Dr Anais Möller
CAASTRO Postdoctoral Fellow in Dark Energy
ANU College of Physical and Mathematical Sciences
Astronomical transients are phenomena that can last from seconds to months. Due to their time-dependent nature, dedicated surveys require fast data processing for their discovery and classification. Recently, many advancements have been strongly linked to machine learning applications. First, for the discovery of transient we require not only quick and efficient processing of telescope images but also distinguishing real events from artefacts and noise. Second, once objects are detected we must classify them in different astrophysical events with the available information for further study and use. For example, there are many types of exploding stars called supernovae but type Ia supernovae are used as cosmological probes for the expansion of the Universe.
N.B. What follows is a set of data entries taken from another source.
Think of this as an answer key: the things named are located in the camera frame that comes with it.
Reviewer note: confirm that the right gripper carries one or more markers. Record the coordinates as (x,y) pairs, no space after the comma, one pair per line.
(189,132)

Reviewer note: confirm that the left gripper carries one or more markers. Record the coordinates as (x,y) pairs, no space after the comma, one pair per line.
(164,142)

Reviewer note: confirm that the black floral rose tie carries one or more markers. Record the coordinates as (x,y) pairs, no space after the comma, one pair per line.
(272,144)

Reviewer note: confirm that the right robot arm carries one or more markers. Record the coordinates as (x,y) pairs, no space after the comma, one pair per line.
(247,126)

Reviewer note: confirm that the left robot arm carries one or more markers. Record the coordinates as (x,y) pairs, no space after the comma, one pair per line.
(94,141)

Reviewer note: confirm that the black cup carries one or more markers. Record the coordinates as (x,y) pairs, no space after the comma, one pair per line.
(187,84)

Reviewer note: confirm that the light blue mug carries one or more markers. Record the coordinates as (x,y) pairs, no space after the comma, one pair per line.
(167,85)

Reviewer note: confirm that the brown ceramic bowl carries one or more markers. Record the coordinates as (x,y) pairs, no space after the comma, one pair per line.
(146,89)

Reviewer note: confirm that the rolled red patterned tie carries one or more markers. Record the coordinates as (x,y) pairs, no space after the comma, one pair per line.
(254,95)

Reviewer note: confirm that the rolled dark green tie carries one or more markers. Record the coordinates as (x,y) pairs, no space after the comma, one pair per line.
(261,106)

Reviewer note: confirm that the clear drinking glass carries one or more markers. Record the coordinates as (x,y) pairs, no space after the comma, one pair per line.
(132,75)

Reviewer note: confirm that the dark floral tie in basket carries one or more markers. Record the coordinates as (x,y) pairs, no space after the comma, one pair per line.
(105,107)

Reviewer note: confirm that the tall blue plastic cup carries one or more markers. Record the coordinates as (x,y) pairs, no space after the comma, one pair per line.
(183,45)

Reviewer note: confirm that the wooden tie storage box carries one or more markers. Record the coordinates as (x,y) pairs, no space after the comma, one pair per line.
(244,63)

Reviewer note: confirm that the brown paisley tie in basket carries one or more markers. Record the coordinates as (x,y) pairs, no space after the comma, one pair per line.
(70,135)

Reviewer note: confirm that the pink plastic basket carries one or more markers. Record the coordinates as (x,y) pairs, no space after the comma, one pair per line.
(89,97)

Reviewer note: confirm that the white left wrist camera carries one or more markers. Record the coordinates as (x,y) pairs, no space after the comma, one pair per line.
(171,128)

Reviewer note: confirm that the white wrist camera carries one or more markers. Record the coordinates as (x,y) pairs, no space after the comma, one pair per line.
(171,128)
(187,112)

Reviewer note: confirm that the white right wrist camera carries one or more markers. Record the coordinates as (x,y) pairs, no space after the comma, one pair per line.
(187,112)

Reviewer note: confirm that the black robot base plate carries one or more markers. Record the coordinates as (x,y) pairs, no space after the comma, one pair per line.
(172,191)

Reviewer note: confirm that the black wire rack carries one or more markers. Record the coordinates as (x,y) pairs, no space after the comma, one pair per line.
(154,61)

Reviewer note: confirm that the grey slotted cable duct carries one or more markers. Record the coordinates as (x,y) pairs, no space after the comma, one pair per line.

Due to the large quantity of supernovae we are finding, efforts are being done for improving current classification methods using spectra and developing new methods for classification with partial information, so-called photometric classification. In this talk we will explore the role machine learning is playing on the field of optical transients, in particular with supernovae, and the challenges we have and expect for the future.
2015: PhD / Doctor de physique de l'Univers. Université Paris Diderot (Paris 7) & Cea Saclay. France.
2012: Master Noyaux, Particules, Astroparticules et Cosmologie (NPAC). Université Paris Diderot (Paris 7). France.
2011: Licenciada en física. Univerdad Simón Bolívar. Venezuela.